[DESCRIPTION OF THE TASK]
Given the entries that follow, write out exactly the lines starting at the one containing "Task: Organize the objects" and ending at the one containing "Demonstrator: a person", both ends included, and only those.

[DATA SHOWN]
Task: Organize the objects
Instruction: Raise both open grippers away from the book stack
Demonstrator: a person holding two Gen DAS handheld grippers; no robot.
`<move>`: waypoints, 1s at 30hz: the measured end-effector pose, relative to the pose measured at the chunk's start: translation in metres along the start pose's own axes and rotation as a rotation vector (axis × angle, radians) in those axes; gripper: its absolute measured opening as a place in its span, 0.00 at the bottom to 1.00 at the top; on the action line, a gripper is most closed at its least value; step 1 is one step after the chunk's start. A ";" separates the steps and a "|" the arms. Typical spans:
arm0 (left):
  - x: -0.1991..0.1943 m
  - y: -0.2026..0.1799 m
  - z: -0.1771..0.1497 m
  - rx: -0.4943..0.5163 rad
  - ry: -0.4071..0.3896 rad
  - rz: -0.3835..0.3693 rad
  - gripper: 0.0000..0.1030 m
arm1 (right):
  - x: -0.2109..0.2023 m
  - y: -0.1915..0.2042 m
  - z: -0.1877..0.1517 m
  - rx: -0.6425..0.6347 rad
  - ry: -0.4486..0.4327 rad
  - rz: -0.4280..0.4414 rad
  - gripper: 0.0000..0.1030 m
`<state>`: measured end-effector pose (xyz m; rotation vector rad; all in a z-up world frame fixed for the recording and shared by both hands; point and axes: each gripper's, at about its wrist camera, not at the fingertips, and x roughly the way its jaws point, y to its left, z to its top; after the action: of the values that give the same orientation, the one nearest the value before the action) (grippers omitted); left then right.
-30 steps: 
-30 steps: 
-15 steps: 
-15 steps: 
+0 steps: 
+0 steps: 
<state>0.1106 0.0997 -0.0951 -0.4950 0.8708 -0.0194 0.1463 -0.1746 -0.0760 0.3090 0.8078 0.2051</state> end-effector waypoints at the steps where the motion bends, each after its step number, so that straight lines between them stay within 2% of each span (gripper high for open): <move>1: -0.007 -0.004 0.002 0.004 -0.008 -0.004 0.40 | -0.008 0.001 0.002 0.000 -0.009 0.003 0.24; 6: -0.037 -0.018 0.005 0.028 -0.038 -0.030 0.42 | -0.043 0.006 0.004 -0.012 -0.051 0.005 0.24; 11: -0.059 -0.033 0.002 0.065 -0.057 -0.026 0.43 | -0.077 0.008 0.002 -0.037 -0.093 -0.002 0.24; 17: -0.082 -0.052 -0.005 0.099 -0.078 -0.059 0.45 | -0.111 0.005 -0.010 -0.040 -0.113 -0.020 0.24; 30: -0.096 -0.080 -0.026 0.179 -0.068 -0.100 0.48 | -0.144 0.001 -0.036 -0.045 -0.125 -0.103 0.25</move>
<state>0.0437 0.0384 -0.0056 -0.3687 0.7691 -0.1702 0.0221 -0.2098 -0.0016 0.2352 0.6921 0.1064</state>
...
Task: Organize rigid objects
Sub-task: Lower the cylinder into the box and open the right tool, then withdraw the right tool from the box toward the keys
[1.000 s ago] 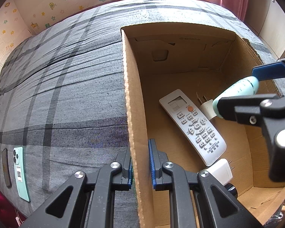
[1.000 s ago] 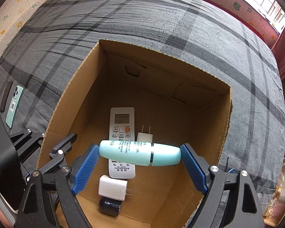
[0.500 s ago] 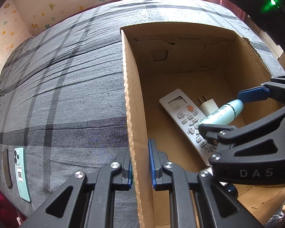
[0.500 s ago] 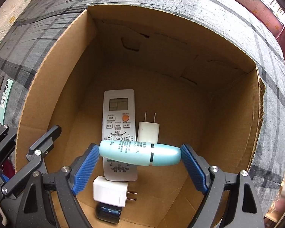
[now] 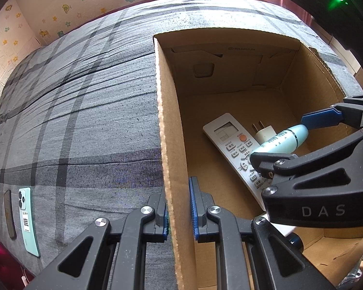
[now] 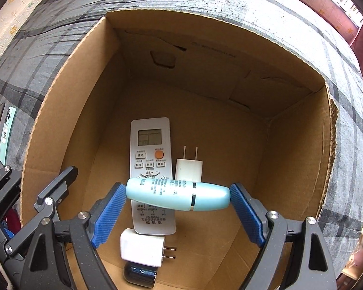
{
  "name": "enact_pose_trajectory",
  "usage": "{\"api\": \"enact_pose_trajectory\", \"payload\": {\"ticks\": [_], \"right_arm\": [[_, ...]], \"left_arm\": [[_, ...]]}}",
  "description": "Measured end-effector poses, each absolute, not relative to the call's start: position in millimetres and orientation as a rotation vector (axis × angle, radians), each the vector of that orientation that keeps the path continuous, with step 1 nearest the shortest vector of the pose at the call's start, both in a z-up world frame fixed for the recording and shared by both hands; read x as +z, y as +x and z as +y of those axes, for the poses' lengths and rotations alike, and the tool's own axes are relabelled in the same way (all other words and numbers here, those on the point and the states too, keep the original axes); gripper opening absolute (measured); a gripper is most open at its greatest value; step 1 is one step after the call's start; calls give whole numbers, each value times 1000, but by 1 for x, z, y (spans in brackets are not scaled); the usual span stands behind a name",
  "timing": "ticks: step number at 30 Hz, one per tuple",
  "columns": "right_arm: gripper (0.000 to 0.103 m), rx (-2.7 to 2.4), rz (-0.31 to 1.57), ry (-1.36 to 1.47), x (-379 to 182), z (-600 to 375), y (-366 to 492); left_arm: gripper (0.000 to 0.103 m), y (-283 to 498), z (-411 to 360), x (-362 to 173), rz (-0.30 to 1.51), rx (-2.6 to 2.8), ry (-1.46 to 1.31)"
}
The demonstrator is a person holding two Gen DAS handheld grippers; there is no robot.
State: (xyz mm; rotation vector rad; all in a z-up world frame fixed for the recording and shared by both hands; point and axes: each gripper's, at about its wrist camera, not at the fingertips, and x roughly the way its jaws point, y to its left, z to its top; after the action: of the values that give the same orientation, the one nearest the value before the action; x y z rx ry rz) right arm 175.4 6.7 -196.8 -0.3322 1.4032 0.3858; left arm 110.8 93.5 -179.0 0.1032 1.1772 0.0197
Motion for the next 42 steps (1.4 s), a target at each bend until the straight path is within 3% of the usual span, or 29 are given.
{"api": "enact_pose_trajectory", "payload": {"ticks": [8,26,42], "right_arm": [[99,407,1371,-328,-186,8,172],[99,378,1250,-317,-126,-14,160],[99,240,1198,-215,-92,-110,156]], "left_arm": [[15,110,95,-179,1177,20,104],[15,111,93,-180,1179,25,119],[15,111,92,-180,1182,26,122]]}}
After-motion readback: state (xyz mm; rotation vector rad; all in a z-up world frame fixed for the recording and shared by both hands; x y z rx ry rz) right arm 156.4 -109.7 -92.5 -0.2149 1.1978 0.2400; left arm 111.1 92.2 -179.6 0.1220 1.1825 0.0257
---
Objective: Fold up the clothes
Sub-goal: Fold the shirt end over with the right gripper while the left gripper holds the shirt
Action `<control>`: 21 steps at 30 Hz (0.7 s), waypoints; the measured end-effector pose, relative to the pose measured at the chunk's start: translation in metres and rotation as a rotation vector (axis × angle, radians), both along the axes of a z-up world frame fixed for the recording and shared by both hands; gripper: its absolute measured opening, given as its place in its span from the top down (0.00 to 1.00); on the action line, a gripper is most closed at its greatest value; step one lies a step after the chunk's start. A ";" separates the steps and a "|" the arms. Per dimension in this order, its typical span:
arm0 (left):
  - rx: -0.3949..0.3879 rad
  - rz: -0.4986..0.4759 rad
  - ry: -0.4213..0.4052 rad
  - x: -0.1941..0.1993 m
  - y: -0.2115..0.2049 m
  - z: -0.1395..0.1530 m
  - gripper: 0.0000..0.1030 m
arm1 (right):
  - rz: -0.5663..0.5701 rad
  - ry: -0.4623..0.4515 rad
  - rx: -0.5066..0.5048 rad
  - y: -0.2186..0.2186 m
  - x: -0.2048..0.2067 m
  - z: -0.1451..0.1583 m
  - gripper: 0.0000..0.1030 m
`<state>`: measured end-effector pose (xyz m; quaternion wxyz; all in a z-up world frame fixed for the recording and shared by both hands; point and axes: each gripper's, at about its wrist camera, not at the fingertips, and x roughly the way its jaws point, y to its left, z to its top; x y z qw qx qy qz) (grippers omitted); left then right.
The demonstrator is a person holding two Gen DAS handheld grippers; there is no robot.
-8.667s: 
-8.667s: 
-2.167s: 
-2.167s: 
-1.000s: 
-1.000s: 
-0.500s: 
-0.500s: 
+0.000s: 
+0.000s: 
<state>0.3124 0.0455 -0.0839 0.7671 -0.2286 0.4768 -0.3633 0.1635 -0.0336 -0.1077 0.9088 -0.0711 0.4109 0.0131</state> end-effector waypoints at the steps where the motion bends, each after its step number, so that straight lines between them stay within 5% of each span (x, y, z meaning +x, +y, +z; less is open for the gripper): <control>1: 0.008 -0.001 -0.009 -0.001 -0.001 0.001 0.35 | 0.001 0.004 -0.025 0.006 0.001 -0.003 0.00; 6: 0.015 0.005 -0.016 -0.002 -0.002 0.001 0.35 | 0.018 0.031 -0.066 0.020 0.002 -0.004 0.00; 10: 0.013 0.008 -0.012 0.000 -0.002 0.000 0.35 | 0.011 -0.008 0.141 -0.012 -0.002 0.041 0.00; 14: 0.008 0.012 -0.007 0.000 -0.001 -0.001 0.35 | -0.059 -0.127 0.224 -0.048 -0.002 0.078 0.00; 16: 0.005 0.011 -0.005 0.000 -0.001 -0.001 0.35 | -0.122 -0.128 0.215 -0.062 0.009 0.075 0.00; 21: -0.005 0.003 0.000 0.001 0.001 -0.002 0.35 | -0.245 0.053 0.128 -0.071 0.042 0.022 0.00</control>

[RESULT OF THIS TASK]
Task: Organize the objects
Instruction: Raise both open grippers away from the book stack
Demonstrator: a person holding two Gen DAS handheld grippers; no robot.

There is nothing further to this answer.